Trinta anos sem Caio Fernando Abreu, eterno e urgente
Três décadas após sua morte, o escritor gaúcho segue lido, estudado e celebrado por novas gerações — nas vitrines, nos vestibulares e nas vozes que ainda aprendem a amar com ele
Publicado 25/02/2026 16:09 | Editado 26/02/2026 19:14
Na Biblioteca Pública Municipal Josué Guimarães, em Porto Alegre, 13 livros repousam atrás do vidro. Não é apenas uma homenagem protocolar: é quase um gesto de resistência. Trinta anos depois de 25 de fevereiro de 1996, Caio Fernando Abreu volta a ocupar uma vitrine em sua cidade como quem ocupa um palco.
Entre as lombadas expostas estão Morangos Mofados, Onde Andará Dulce Veiga?, O Ovo Apunhalado e Os Dragões Não Conhecem o Paraíso. Livros que atravessaram censura, epidemias, silêncios e modismos literários — e continuam respirando.
A vitrine fica até 6 de março. Mas Caio não cabe em vidro.
O escritor que sangrava
“Escrever é enfiar um dedo na garganta.” A frase, dita em carta a um amigo, não era metáfora vazia. Era método. “Alimente -se fartamente, depois vomite”.
Formado — ou quase — em Letras e Artes Cênicas na Universidade Federal do Rio Grande do Sul, perseguido pela ditadura e vigiado pelos “bons costumes” do Dops, Caio transitou entre Porto Alegre, São Paulo, Rio e a Europa com uma mochila de exílio voluntário e involuntário. Viveu na Casa do Sol, ao lado de Hilda Hilst, e levou para a literatura brasileira uma prosa que misturava rock, misticismo, melancolia e urgência política.
Nos anos 1980, quando a palavra aids ainda era sussurro e estigma, ele já escrevia sobre o medo, o corpo, a exclusão. Em 1994, revelou publicamente ser soropositivo nas crônicas do Estado de S. Paulo. Morreu dois anos depois, aos 47. Não viu o avanço dos antirretrovirais. Mas viu, antes de muitos, a solidão que a epidemia deixaria.
A geração que não passou
Caio foi chamado de “antena da geração”. E foi. Mas talvez tenha sido também antena das gerações seguintes.
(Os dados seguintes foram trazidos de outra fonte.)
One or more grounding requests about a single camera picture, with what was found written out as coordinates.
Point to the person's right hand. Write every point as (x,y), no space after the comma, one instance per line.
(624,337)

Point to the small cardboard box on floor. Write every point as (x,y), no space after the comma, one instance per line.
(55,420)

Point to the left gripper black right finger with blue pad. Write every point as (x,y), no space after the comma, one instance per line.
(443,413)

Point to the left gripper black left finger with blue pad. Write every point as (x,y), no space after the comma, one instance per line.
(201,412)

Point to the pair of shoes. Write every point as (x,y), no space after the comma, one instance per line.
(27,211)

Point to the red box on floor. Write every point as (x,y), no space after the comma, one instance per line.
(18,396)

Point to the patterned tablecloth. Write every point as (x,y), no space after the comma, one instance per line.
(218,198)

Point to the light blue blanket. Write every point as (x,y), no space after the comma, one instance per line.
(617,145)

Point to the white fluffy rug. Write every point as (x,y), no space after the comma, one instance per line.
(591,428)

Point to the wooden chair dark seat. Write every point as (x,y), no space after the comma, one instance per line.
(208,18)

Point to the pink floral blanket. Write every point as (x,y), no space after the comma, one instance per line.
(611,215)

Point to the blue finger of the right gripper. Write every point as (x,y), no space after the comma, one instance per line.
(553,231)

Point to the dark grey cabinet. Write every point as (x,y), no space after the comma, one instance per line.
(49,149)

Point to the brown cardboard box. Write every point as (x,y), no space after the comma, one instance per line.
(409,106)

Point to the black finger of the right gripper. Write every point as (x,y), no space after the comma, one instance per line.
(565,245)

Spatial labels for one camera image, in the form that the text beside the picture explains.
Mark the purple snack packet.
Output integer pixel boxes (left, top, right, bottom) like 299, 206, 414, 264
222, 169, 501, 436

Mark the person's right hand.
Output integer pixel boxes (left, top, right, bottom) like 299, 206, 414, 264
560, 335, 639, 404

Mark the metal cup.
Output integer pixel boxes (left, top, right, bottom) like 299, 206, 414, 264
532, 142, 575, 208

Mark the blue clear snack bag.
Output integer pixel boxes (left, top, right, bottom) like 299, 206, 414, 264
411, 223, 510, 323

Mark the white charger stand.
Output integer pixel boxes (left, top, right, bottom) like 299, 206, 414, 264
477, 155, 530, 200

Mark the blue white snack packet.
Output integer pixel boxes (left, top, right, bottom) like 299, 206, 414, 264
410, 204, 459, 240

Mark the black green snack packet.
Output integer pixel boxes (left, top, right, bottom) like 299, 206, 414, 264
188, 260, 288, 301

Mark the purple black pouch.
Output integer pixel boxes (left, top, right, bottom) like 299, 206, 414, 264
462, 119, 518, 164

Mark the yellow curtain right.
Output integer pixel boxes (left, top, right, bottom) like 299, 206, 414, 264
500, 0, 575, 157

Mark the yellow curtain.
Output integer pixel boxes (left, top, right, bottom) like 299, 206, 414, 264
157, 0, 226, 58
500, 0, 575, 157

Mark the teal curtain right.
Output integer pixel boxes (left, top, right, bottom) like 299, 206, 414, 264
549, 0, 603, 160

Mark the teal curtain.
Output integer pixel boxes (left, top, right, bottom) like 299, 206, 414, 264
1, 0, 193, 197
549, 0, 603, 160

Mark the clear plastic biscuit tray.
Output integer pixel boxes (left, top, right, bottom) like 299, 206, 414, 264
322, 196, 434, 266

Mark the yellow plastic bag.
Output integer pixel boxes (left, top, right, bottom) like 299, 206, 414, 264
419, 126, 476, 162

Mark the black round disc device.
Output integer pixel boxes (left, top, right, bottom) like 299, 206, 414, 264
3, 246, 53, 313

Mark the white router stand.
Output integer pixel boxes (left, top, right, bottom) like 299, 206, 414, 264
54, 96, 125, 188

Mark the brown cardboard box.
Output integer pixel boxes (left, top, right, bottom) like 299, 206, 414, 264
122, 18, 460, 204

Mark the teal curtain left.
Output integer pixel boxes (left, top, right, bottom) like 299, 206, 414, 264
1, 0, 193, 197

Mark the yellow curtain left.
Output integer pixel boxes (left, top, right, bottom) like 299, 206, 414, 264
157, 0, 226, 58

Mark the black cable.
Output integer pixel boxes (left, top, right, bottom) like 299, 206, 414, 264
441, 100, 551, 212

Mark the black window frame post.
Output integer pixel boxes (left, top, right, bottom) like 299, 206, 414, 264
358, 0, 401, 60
Hoje, seus contos estão na lista do vestibular da Universidade Estadual de Campinas. Jovens que nasceram depois de sua morte leem Aqueles Dois, Terça-Feira Gorda e Pêra, Uva ou Maçã? como se tivessem sido escritos ontem.
Porque foram.
A solidão urbana, o amor em ruínas, o medo de não pertencer, a descoberta do desejo, o corpo como território político — tudo isso permanece. A contracultura virou algoritmo, mas o desamparo continua analógico.
Caio entendia que amar era risco. E que viver era uma forma de febre.
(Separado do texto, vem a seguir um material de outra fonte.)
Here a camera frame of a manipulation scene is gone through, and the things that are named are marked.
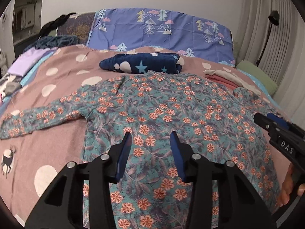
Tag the blue tree pattern pillow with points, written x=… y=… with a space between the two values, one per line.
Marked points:
x=125 y=29

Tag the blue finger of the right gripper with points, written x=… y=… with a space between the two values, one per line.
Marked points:
x=280 y=121

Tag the pink folded garment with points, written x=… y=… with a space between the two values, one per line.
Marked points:
x=223 y=81

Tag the green pillow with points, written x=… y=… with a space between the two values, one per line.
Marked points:
x=254 y=71

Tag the cream folded garment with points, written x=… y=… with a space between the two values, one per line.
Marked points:
x=233 y=78

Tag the pink polka dot blanket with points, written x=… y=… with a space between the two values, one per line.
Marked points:
x=67 y=70

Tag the dark tree pattern pillow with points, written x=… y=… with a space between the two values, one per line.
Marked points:
x=79 y=25

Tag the navy star garment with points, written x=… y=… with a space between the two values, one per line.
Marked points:
x=139 y=63

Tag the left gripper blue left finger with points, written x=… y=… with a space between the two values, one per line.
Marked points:
x=123 y=154

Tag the light blue bed sheet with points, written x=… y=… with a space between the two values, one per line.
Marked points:
x=29 y=77

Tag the teal floral shirt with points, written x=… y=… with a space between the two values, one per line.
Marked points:
x=214 y=121

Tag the dark teal fuzzy blanket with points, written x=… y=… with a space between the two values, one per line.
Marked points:
x=53 y=41

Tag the person's right hand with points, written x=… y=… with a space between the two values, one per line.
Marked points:
x=287 y=187

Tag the white pleated curtain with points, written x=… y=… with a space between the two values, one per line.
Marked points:
x=283 y=59

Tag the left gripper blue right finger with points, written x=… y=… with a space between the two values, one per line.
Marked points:
x=182 y=155

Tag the lilac folded cloth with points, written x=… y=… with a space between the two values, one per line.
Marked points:
x=23 y=64

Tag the black floor lamp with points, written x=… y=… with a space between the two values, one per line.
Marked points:
x=274 y=19

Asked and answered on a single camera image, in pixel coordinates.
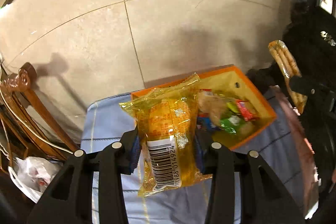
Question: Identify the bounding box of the light blue checked cloth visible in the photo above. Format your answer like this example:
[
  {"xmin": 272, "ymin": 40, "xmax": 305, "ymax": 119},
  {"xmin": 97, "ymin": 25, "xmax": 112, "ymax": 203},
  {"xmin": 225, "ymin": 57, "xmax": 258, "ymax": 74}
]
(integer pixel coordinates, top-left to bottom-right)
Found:
[{"xmin": 80, "ymin": 87, "xmax": 316, "ymax": 224}]

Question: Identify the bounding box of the clear biscuit stick packet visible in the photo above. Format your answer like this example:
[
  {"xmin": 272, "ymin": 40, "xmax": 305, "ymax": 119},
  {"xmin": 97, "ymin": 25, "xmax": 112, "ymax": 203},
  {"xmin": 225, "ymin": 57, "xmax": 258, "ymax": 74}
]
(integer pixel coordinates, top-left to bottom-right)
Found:
[{"xmin": 268, "ymin": 40, "xmax": 307, "ymax": 115}]

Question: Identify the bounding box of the red snack packet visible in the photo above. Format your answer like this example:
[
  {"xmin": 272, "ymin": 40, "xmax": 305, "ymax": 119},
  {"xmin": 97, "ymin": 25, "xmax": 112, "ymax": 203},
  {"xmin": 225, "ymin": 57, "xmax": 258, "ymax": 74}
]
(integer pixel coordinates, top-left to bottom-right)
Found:
[{"xmin": 236, "ymin": 100, "xmax": 259, "ymax": 121}]

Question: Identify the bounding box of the yellow cake packet with barcode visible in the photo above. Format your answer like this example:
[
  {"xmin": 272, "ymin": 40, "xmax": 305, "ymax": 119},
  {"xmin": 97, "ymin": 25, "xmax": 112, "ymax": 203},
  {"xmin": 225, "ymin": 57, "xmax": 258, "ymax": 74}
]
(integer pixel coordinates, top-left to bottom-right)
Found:
[{"xmin": 120, "ymin": 73, "xmax": 210, "ymax": 197}]

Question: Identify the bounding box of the green snack bag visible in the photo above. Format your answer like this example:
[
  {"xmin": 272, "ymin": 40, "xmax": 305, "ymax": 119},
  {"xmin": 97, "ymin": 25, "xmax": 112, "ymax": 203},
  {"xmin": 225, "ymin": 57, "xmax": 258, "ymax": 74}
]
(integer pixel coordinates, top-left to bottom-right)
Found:
[{"xmin": 219, "ymin": 101, "xmax": 245, "ymax": 135}]

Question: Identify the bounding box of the bun packet red stripe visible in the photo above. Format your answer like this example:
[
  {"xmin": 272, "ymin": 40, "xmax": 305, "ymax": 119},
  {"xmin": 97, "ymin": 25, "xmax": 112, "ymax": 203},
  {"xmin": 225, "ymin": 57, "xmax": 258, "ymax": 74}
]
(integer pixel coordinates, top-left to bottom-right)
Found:
[{"xmin": 197, "ymin": 89, "xmax": 231, "ymax": 131}]

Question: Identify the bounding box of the orange cardboard box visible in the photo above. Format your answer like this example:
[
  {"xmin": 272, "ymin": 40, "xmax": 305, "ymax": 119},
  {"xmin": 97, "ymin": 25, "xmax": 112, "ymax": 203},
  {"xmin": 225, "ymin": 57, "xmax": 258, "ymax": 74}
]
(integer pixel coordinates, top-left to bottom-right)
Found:
[{"xmin": 120, "ymin": 66, "xmax": 276, "ymax": 151}]

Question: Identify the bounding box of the carved wooden chair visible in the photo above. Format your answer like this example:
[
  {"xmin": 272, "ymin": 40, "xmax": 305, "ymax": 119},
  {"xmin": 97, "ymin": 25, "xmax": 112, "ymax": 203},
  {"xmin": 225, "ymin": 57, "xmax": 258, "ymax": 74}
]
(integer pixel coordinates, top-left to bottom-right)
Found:
[{"xmin": 1, "ymin": 63, "xmax": 79, "ymax": 161}]

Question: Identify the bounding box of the white plastic bag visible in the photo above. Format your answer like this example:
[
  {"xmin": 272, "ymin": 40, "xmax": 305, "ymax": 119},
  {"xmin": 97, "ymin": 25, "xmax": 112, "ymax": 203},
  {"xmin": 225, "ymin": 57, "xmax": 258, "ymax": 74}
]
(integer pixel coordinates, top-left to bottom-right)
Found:
[{"xmin": 8, "ymin": 156, "xmax": 63, "ymax": 203}]
Literatura como refúgio e confronto
Três vezes vencedor do Prêmio Jabuti, cronista, dramaturgo, romancista, Caio foi mais do que um “autor gay” ou um “escritor da aids”. Foi um artista que transformou vulnerabilidade em linguagem.
Seu estilo — fragmentado, musical, atravessado por referências de Clarice Lispector a Angela Ro Ro — antecipou a escrita confessional que hoje domina redes sociais, mas com densidade estética rara. Ele escrevia como quem desmonta a própria casa para entender os escombros.
E talvez por isso seja tão compartilhado na internet: frases destacadas, trechos sublinhados, cartas reencontradas. Mas há algo além da citação fácil. Há uma ética da entrega.
O poema reencontrado
Em 2023, um poema inédito apareceu entre papéis guardados numa casa da Serra gaúcha. Sem título, falava de silêncio, verde e uma felicidade que pousa leve no telhado.
“No meio do silêncio e do verde A presença de Deus fica mais clara. Essa luz ilumina os porões da mente, desfaz o mofo, espanta os fantasmas. Com cuidado, chamo a isso de ‘felicidade’ Ela pousa, muito leve, no telhado dessa casa.”
Caio sempre desconfiou da felicidade, mas a reconhecia quando ela vinha em forma de luz breve. Talvez seja isso que sua obra oferece hoje: não uma resposta, mas uma lanterna.
Trinta anos depois, a casa onde viveu no bairro Menino Deus foi demolida. A vitrine é temporária. As gerações mudam.
Mas os morangos continuam — às vezes mofados, às vezes luminosos — lembrando que a literatura pode ser abrigo e ferida ao mesmo tempo.
E que há escritores que não morrem. Apenas atravessam.